▸ **What needs to be done**: Lines to return, exactly: from the line with "<point>233,87</point>" to the line with "<point>253,3</point>" in the entries below, both included.

Start of Record excerpts

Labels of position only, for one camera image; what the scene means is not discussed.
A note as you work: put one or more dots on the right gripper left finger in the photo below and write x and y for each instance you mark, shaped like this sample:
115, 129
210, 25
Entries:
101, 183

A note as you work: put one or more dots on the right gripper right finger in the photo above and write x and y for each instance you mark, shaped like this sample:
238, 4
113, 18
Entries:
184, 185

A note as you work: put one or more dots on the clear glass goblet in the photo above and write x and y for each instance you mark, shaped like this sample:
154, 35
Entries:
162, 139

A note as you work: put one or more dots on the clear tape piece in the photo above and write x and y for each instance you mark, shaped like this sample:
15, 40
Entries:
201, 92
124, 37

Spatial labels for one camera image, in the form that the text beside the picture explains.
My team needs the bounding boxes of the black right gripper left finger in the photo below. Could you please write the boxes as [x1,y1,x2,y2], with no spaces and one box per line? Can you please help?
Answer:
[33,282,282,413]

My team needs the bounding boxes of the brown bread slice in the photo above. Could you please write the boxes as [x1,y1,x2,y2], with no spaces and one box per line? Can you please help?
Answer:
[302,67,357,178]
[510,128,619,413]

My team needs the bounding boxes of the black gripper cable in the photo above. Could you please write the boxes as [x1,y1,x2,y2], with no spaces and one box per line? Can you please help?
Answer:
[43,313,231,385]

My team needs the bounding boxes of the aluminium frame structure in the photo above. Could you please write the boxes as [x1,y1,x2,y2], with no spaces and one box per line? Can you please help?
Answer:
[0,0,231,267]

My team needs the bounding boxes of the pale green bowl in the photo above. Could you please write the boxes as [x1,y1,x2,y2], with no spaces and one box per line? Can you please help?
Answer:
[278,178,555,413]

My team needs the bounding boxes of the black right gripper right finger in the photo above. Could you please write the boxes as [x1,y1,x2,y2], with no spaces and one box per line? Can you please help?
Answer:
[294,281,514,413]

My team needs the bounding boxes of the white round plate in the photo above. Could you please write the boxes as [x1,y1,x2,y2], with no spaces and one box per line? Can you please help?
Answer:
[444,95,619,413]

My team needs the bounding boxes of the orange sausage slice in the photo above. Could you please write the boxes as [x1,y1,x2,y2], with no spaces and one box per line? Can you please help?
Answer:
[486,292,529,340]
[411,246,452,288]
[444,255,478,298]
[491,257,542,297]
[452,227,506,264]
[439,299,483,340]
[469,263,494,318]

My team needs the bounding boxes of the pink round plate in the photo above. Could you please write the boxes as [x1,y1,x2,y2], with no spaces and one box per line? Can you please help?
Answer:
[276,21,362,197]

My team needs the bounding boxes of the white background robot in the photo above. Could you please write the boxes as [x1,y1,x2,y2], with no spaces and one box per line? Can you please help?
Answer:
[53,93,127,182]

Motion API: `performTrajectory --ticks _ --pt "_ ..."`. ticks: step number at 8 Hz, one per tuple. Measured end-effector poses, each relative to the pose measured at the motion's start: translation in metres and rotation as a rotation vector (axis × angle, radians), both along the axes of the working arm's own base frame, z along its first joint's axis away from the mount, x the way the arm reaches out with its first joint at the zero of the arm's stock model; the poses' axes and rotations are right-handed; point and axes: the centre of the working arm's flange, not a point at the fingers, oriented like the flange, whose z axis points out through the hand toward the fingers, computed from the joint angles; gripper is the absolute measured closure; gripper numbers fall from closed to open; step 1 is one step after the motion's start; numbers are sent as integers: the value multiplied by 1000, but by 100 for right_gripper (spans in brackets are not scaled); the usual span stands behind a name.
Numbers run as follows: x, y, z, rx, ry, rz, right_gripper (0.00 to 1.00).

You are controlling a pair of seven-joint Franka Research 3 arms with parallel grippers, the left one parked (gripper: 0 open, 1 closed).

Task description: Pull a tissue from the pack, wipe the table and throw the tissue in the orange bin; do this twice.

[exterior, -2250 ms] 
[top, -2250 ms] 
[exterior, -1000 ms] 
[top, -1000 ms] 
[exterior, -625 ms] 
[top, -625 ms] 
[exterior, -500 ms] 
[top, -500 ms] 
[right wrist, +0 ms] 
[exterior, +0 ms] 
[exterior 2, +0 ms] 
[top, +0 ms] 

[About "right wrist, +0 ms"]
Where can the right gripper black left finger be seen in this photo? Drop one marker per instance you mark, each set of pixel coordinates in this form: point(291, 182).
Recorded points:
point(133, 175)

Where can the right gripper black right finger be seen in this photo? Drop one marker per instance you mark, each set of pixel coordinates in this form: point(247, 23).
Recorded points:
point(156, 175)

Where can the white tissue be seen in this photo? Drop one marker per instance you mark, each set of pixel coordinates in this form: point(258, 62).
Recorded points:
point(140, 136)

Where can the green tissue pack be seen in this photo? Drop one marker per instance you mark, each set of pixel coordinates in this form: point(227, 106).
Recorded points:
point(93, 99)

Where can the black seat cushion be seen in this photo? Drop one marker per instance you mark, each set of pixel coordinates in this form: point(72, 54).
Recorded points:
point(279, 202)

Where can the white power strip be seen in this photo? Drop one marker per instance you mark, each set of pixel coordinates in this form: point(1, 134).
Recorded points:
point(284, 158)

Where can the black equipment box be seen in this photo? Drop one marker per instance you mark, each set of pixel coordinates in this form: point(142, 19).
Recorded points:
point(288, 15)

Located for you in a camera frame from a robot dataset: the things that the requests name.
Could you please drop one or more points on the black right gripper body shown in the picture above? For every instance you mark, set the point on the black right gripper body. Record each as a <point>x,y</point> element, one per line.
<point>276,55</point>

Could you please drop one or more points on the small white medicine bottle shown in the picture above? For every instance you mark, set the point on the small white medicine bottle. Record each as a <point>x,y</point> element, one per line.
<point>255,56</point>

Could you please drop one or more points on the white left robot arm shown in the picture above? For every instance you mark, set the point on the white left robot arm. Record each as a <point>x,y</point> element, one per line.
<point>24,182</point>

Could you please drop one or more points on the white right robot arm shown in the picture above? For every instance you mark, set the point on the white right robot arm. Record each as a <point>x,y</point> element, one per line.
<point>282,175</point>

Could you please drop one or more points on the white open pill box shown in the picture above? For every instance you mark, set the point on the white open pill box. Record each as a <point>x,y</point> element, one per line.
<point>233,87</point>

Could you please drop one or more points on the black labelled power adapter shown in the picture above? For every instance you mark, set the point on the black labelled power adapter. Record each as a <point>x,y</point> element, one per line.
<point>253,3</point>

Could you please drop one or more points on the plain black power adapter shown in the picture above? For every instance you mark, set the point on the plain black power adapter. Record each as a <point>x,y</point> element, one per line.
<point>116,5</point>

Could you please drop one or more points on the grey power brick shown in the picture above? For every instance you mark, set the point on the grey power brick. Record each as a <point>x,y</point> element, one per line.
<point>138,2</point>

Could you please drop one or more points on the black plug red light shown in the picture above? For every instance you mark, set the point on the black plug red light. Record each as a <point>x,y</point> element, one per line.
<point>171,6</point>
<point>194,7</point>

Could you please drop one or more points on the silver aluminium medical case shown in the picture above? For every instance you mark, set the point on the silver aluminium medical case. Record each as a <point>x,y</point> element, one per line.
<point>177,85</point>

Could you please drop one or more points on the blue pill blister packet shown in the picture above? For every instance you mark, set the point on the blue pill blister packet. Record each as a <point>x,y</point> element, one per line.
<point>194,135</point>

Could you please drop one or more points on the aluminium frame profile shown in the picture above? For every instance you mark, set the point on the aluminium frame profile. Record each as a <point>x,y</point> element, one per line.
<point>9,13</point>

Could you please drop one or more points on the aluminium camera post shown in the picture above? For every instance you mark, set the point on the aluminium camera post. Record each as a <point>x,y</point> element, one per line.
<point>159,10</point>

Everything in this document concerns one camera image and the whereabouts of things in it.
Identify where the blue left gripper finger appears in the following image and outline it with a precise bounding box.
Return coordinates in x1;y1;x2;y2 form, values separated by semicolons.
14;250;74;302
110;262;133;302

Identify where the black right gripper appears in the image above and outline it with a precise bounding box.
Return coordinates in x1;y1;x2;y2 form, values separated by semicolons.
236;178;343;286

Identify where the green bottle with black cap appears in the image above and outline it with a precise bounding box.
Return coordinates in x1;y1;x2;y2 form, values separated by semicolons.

End of Record excerpts

▸ **The completed task**:
<point>233,87</point>

Could you please drop one or more points on the black labelled power adapter shown in the picture above? For every instance you mark, set the point on the black labelled power adapter. Record each as a <point>x,y</point> element, one per line.
<point>253,3</point>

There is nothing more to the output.